§ **Your instructions**:
Below is a block of entries, which should be copied verbatim apart from the pictures.

§ **Supplied records**:
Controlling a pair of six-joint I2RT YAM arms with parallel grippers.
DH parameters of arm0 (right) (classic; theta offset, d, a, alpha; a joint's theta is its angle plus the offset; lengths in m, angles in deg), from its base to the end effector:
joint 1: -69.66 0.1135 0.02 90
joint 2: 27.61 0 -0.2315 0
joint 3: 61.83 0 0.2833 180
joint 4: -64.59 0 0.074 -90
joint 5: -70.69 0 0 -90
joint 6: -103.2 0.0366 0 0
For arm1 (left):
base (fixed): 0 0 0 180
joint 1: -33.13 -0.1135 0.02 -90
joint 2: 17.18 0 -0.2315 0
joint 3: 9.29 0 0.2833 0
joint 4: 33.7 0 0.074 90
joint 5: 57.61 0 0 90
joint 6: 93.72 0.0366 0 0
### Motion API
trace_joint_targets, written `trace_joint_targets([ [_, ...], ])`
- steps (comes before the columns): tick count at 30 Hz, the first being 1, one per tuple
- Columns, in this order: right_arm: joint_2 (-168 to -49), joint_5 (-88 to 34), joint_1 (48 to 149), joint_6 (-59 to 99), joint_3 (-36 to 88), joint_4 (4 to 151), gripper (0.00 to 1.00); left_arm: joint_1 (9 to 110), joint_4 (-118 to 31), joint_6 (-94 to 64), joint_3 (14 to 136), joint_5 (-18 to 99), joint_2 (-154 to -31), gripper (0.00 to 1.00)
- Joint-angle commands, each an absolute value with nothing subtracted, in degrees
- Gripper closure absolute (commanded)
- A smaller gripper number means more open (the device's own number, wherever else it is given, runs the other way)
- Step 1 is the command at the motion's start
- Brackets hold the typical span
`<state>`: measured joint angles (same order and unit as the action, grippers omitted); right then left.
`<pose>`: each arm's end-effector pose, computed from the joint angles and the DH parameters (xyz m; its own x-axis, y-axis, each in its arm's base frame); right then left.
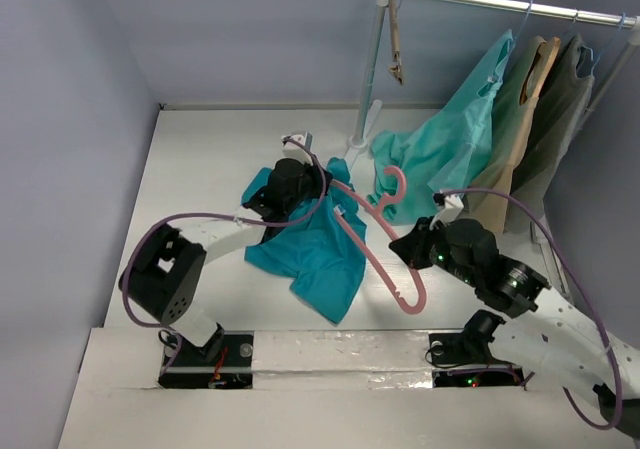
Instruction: Place the t-shirt on the hanger
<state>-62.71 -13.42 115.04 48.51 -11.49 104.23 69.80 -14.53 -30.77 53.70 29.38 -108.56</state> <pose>0.1463 0.1429 0.2755 -0.6081 0.2023 -0.7677 -0.3565 0.7944 0.4918 0.3091 -0.2277 0.1925 -0.3668 -0.2931 -0.8829 0.4357 0.7844 -0.4414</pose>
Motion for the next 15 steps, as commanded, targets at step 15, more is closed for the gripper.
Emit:
trace_joint_targets([
  [15, -84.74, 31.73, 152.63, 43.34, 1.02, 90.52, 1.0, 70.66, -20.08, -30.7, 52.95, 20.7, -88.73, 1.0],
])
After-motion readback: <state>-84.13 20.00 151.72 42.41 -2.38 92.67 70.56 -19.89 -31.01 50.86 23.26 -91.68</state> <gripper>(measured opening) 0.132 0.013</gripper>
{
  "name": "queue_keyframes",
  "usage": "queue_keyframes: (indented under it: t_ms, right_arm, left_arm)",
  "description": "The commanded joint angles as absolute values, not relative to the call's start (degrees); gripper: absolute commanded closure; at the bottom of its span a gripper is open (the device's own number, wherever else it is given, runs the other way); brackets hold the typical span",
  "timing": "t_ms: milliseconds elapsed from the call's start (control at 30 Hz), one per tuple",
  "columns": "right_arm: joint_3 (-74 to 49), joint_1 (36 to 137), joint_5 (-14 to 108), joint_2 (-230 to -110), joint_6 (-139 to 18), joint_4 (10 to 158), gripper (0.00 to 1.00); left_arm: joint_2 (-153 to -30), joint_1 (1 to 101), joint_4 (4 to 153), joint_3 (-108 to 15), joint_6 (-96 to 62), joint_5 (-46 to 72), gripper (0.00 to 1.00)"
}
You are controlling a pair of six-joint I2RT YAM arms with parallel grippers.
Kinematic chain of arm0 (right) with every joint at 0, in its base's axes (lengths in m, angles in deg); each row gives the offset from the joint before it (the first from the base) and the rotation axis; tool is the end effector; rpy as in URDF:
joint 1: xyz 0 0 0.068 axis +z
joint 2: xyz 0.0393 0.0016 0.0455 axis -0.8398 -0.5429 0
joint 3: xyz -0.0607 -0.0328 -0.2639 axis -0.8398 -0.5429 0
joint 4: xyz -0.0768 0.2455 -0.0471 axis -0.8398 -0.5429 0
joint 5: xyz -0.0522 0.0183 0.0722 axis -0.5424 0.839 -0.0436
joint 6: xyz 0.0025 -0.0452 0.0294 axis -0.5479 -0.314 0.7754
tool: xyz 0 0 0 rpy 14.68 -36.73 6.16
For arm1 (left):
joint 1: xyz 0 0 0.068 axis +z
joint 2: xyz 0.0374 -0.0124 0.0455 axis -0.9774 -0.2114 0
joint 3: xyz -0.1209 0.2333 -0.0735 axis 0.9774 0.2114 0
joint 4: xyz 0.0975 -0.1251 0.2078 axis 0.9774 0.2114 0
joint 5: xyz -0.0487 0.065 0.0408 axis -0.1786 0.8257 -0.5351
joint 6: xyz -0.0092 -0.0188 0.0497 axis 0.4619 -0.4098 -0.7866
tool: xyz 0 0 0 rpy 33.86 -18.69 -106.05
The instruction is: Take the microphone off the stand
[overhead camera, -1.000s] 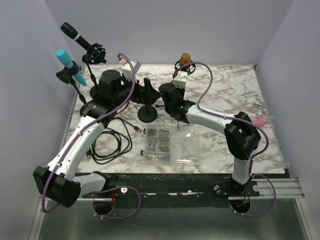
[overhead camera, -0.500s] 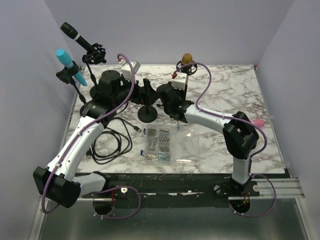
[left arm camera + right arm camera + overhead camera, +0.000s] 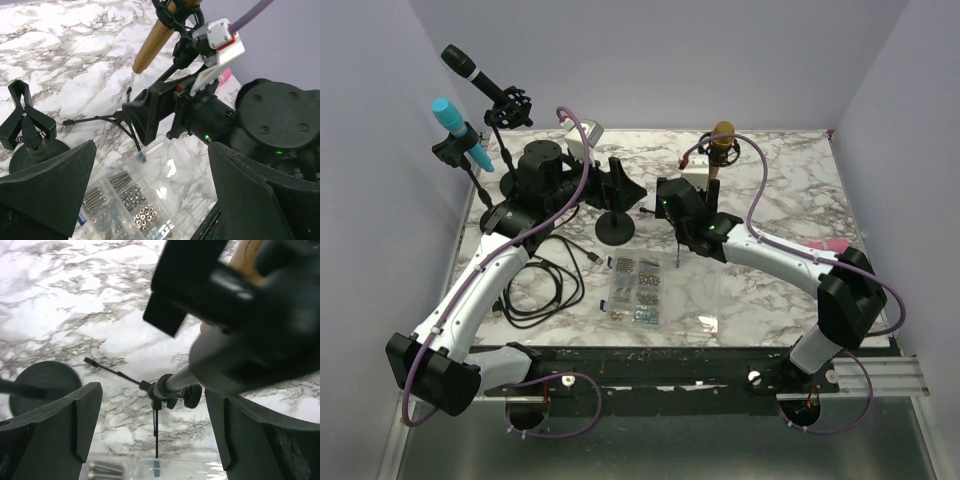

§ **Answer for the task**:
Controlling a pair of six-joint I2RT YAM arms with parallel grippers.
DH parameters of arm0 (right) (classic; theta offset, d, a, alpha; a joint's theta is its angle plus the offset; lengths in m, angles in deg), from its base to the end effector:
joint 1: -69.66 0.1135 0.02 90
joint 2: 27.61 0 -0.2315 0
joint 3: 61.83 0 0.2833 180
joint 4: -64.59 0 0.074 -90
joint 5: -70.69 0 0 -90
joint 6: -103.2 0.0366 0 0
For arm1 (left):
base (fixed): 0 0 0 180
joint 1: -33.13 -0.1135 0.02 -90
joint 2: 17.18 0 -0.2315 0
joint 3: 9.29 0 0.2833 0
joint 4: 33.7 0 0.074 90
joint 5: 57.61 0 0 90
joint 6: 93.72 0.0366 0 0
### Motion API
trace_joint_targets, written `trace_joint_targets([ [_, ...], ])`
- steps (comes before the columns): tick count at 30 Hz, the first being 1, one per tuple
- Columns, in this order: right_arm: joint_2 (-168 to -49), joint_5 (-88 to 34), joint_1 (48 to 149), joint_6 (-59 to 99), joint_3 (-36 to 88), joint_4 (4 to 151), gripper (0.00 to 1.00); left_arm: joint_1 (9 to 110), joint_4 (-118 to 31), joint_6 (-94 to 64), joint_3 (14 to 136), joint_5 (-18 to 99), joint_2 (-154 to -31), gripper (0.00 to 1.00)
- Joint-angle commands, each an absolute value with nothing subtracted, in degrees
- Gripper closure absolute (commanded)
- A smaller gripper number means more open (the device's own number, wherever else it is given, runs the other way)
- Step 1 is the command at the motion's start
- Brackets hold the typical span
`<state>`: measured joint angles (same order and unit as the action, grippers omitted); right then left.
`<pose>`: each arm's end-effector pose, computed from the joint angles and the DH parameters (xyz m; its own x-axis, y-axis, each in its arm's base frame); right then left.
Instruction: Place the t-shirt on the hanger
<state>-62.71 -13.42 115.04 48.51 -11.49 104.23 69.80 -14.53 -30.77 53.70 29.38 -108.56</state> <pose>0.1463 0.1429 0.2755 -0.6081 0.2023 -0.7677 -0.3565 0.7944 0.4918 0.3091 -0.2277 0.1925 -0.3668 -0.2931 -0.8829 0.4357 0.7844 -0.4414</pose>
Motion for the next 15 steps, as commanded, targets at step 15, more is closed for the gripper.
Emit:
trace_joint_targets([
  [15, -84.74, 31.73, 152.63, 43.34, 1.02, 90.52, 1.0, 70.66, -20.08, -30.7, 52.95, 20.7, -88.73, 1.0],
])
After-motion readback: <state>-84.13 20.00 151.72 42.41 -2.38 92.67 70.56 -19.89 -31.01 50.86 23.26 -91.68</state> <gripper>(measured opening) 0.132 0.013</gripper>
{
  "name": "queue_keyframes",
  "usage": "queue_keyframes: (indented under it: t_ms, right_arm, left_arm)",
  "description": "The commanded joint angles as absolute values, not relative to the call's start (degrees); gripper: absolute commanded closure; at the bottom of its span a gripper is open (the device's own number, wherever else it is given, runs the other way); brackets hold the typical span",
  "timing": "t_ms: milliseconds elapsed from the call's start (control at 30 Hz), one per tuple",
  "columns": "right_arm: joint_3 (-74 to 49), joint_1 (36 to 137), joint_5 (-14 to 108), joint_2 (-230 to -110), joint_6 (-139 to 18), joint_4 (10 to 158), gripper (0.00 to 1.00); left_arm: joint_2 (-153 to -30), joint_1 (1 to 101), joint_4 (4 to 153), joint_3 (-108 to 15), joint_6 (-96 to 62), joint_5 (-46 to 72), gripper (0.00 to 1.00)"
}
You are controlling a pair of six-joint I2RT YAM arms with parallel grippers.
Kinematic chain of arm0 (right) with every joint at 0, in its base's axes (lengths in m, angles in deg); each row gives the offset from the joint before it (the first from the base) and the rotation axis; tool is the end effector; rpy as in URDF:
joint 1: xyz 0 0 0.068 axis +z
joint 2: xyz 0.0393 0.0016 0.0455 axis -0.8398 -0.5429 0
joint 3: xyz -0.0607 -0.0328 -0.2639 axis -0.8398 -0.5429 0
joint 4: xyz -0.0768 0.2455 -0.0471 axis -0.8398 -0.5429 0
joint 5: xyz -0.0522 0.0183 0.0722 axis -0.5424 0.839 -0.0436
joint 6: xyz 0.0025 -0.0452 0.0294 axis -0.5479 -0.314 0.7754
tool: xyz 0 0 0 rpy 14.68 -36.73 6.16
For arm1 (left):
joint 1: xyz 0 0 0.068 axis +z
joint 2: xyz 0.0374 -0.0124 0.0455 axis -0.9774 -0.2114 0
joint 3: xyz -0.1209 0.2333 -0.0735 axis 0.9774 0.2114 0
joint 4: xyz 0.0975 -0.1251 0.2078 axis 0.9774 0.2114 0
joint 5: xyz -0.0487 0.065 0.0408 axis -0.1786 0.8257 -0.5351
joint 6: xyz -0.0092 -0.0188 0.0497 axis 0.4619 -0.4098 -0.7866
tool: xyz 0 0 0 rpy 33.86 -18.69 -106.05
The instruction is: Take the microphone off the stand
[overhead camera, -1.000s] 
[overhead camera, -0.500s] 
[left arm camera + right arm camera + overhead camera, +0.000s] 

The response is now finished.